GPOYW: My Hip Bounce Board Edition.

17 03 2010

I KNOW YOU’RE ALL DYING TO KNOW
WHAT I TOOK TO RECORD CLUB LAST NIGHT.
I KNOW YOU’RE ALL LIKE SO MAD I DIDN’T UPDATE LAST NIGHT
WHEN I WAS DRUNK & HAD GOOD THINGS TO SAY!
Buuuuut I didn’t.
But I did take this photo for you!

HEY EVERYBODY COME SEE HOW GOOD I LOOK ON THIS MAC CAM WITH MY SHITTY LIGHTING REFLECTING OFF MY RECORD!

And yes, that photo was totally on accident! LOL!
I was planning on smiling & holding the record up for some cheese
but you know when you like,
miscalculate the three seconds Photobooth gives you?
I dunno sometimes it’s just the shit you think you fucked up
that ends up making your good side actually look good at 2am.

And yeah, I know,
BLAH BLAH BLAH I THOUGHT WE ALREADY WENT OVER THIS!
GIRLS IS SO LAST YEAR! SNOBS WILL PIG NOSE YOU! BLAH!

Which under any other circumstances would have been true except I’m basically the only music blog aficionado left to say pretentious things (which, I WOULD! HAAAA). This also means that everyone I would have wanted to impress with the HEAT(!) I was planning on taking last night wasn’t around either and I definitely didn’t want to waste that shit on two-bit architects & scary Asian dudes.
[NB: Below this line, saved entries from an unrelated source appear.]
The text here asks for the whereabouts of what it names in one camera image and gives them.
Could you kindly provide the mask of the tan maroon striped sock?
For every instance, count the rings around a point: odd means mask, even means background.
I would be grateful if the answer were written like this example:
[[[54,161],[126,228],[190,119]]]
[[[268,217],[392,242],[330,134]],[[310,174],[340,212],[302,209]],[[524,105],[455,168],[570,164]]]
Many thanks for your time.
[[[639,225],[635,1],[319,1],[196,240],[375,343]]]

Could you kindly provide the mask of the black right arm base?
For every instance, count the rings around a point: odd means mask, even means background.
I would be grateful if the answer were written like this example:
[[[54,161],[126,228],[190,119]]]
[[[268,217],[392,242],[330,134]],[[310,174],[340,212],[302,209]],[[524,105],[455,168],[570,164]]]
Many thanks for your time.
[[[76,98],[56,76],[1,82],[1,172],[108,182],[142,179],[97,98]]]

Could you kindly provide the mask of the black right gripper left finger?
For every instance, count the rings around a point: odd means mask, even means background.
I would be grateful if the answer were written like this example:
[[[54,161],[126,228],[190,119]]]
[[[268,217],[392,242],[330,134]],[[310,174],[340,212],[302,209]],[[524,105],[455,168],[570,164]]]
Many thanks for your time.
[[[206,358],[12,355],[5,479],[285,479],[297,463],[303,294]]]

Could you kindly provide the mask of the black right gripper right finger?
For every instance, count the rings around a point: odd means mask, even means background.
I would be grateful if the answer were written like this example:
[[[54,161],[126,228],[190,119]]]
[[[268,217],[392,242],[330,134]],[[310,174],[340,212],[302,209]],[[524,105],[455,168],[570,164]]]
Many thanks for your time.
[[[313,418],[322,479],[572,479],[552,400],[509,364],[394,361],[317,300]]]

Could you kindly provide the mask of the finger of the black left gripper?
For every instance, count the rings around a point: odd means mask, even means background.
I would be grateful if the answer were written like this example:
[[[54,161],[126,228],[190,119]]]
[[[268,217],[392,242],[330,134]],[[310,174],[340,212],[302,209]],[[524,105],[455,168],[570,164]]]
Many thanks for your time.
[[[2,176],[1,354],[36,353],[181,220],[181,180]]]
I just don’t need to show off to two-bit architects & scary Asian dudes!!!
They’re going to interrupt my convos with
“WHAT DO YOU DO”z all night anyway
and have their minds blown when I tell them
I am actually an engineer for NASA, NOT a model.

So, it’s like, whatever.
I don’t need a bomb LP to know I’ve got that shit in the bag.